The Xīhú zhìzuǎn is the canonical mid-Qiánlóng-era imperial monograph on the West Lake of Hángzhōu, replacing Tián Rǔchéng’s late-Míng Xīhú yóulǎn zhì (KR2k0086) as the standard reference. Its compilation history reflects the high-Qiánlóng-era pattern of imperial-redacted topographical works: a Yōngzhèng-era 48-juan compilation under Lǐ Wèi (the famously upright provincial Governor) was condensed, on the occasion of the Qiánlóng emperor’s first Southern Tour of 1751, by Shěn Déqián (1673–1769; CBDB record by alternate id; the principal mid-Qiánlóng-era prose-and-verse anthologist) into a 10-juan version, then expanded by Liáng Shīzhèng (1697–1763, jìnshì 1721, Grand Secretary; CBDB id) and Fù Wánglù (b. 1678; CBDB id 90098) into the present 12-juan version of 1753.

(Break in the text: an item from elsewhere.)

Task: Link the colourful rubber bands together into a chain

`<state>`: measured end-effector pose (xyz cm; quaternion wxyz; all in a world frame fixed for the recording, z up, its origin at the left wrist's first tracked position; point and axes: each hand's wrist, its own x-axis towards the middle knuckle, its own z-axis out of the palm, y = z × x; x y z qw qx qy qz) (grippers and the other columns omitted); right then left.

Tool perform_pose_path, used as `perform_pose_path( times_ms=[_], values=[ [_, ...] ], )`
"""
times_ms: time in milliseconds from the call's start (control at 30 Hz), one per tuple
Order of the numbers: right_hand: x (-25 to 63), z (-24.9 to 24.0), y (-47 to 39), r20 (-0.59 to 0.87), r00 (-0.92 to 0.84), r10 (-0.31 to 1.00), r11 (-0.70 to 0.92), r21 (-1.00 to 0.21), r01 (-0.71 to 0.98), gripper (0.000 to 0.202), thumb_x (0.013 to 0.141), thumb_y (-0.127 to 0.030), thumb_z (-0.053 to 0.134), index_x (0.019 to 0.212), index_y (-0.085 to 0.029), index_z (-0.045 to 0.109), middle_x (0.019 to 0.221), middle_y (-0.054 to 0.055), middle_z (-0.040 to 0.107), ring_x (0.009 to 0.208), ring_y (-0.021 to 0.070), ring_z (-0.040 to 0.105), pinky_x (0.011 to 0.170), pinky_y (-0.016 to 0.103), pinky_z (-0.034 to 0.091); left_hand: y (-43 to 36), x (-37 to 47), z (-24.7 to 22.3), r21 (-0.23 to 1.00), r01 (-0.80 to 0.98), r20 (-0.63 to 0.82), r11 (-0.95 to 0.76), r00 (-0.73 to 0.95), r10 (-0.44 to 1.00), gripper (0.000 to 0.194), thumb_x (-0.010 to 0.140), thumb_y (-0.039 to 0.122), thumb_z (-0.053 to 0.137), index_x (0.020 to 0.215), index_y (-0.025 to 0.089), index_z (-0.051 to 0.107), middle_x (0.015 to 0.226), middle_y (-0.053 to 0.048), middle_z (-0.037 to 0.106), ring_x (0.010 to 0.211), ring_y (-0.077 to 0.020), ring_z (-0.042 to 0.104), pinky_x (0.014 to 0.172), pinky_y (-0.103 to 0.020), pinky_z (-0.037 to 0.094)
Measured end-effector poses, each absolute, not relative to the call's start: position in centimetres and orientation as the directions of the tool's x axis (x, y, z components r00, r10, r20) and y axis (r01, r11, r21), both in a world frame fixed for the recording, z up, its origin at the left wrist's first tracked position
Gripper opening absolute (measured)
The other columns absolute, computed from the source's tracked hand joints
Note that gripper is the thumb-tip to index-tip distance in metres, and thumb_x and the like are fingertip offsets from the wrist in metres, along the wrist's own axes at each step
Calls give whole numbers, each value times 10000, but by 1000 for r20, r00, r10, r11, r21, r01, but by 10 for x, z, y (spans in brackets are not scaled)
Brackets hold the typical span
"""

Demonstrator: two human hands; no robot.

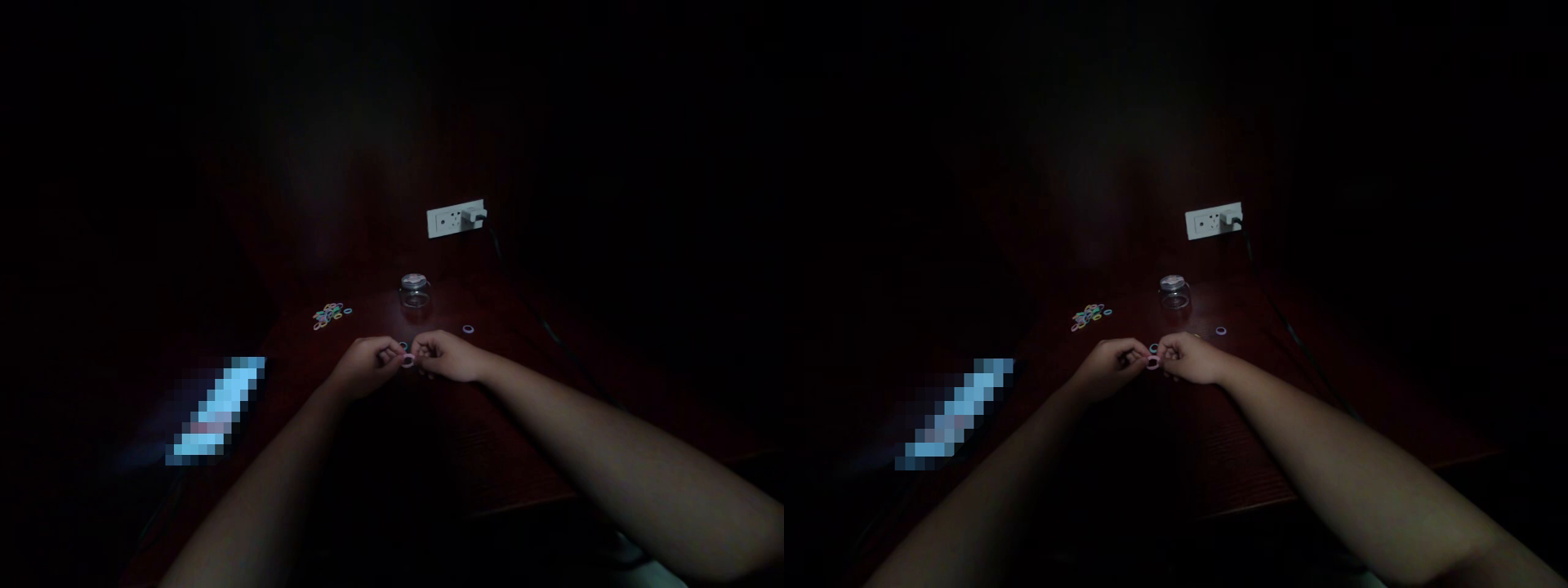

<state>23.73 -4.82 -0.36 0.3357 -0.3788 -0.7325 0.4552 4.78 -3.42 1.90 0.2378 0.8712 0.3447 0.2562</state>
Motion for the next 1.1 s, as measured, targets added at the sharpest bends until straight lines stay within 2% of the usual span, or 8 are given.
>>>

The 12-juan structure (maps; Xīhú shuǐlì hydraulic works; the four scenic clusters of Gūshān, Nánshān, Běishān, Wúshān, plus the Xīxī sub-region; ending with Yìwén) is more compact than the Míng monograph and includes a dedicated hydraulic-works section reflecting the institutional concern with the West Lake’s role as the Hángzhōu municipal water supply and irrigation reservoir. The text is preserved in the Wényuāngé Sìkù quánshū (vol. 586.2). The work was substantially superseded by the Qiánlóng 49 (1784) Xīhú jìshèng zhì of Yú Yuè 兪樾 et al.

Translations and research

No English translation. Cited in: Stephen H. West, “Tian Rucheng and the Construction of West Lake,” in The Empire’s Old Clothes (Brill, 2018); Michael G. Chang, A Court on Horseback: Imperial Touring and the Construction of Qing Rule, 1680–1785 (Harvard, 2007), §3 on the Qiánlóng Southern Tours; James Cahill, The Compelling Image: Nature and Style in Seventeenth-Century Chinese Painting (Harvard, 1982), §3 on Dǒng Bāng-dá and the Qiánlóng landscape-painting program. Standard Chinese reference: Cháo Tāo, Xī-hú lì-shǐ wén-xiàn cóng-shū 西湖歷史文獻叢書 (Hángzhōu, 2002).

Other points of interest

The complex layered authorship of the work — Lǐ Wèi’s Yōngzhèng-era 48-juan baseline, Shěn Déqián’s 1751 condensation, Liáng Shīzhèng’s 1753 expansion — exemplifies the high-Qiánlóng pattern of imperial-redacted topographical compilation, in which provincial-bureau drafts pass through court-bureau redaction and finally receive imperial-verse prefaces.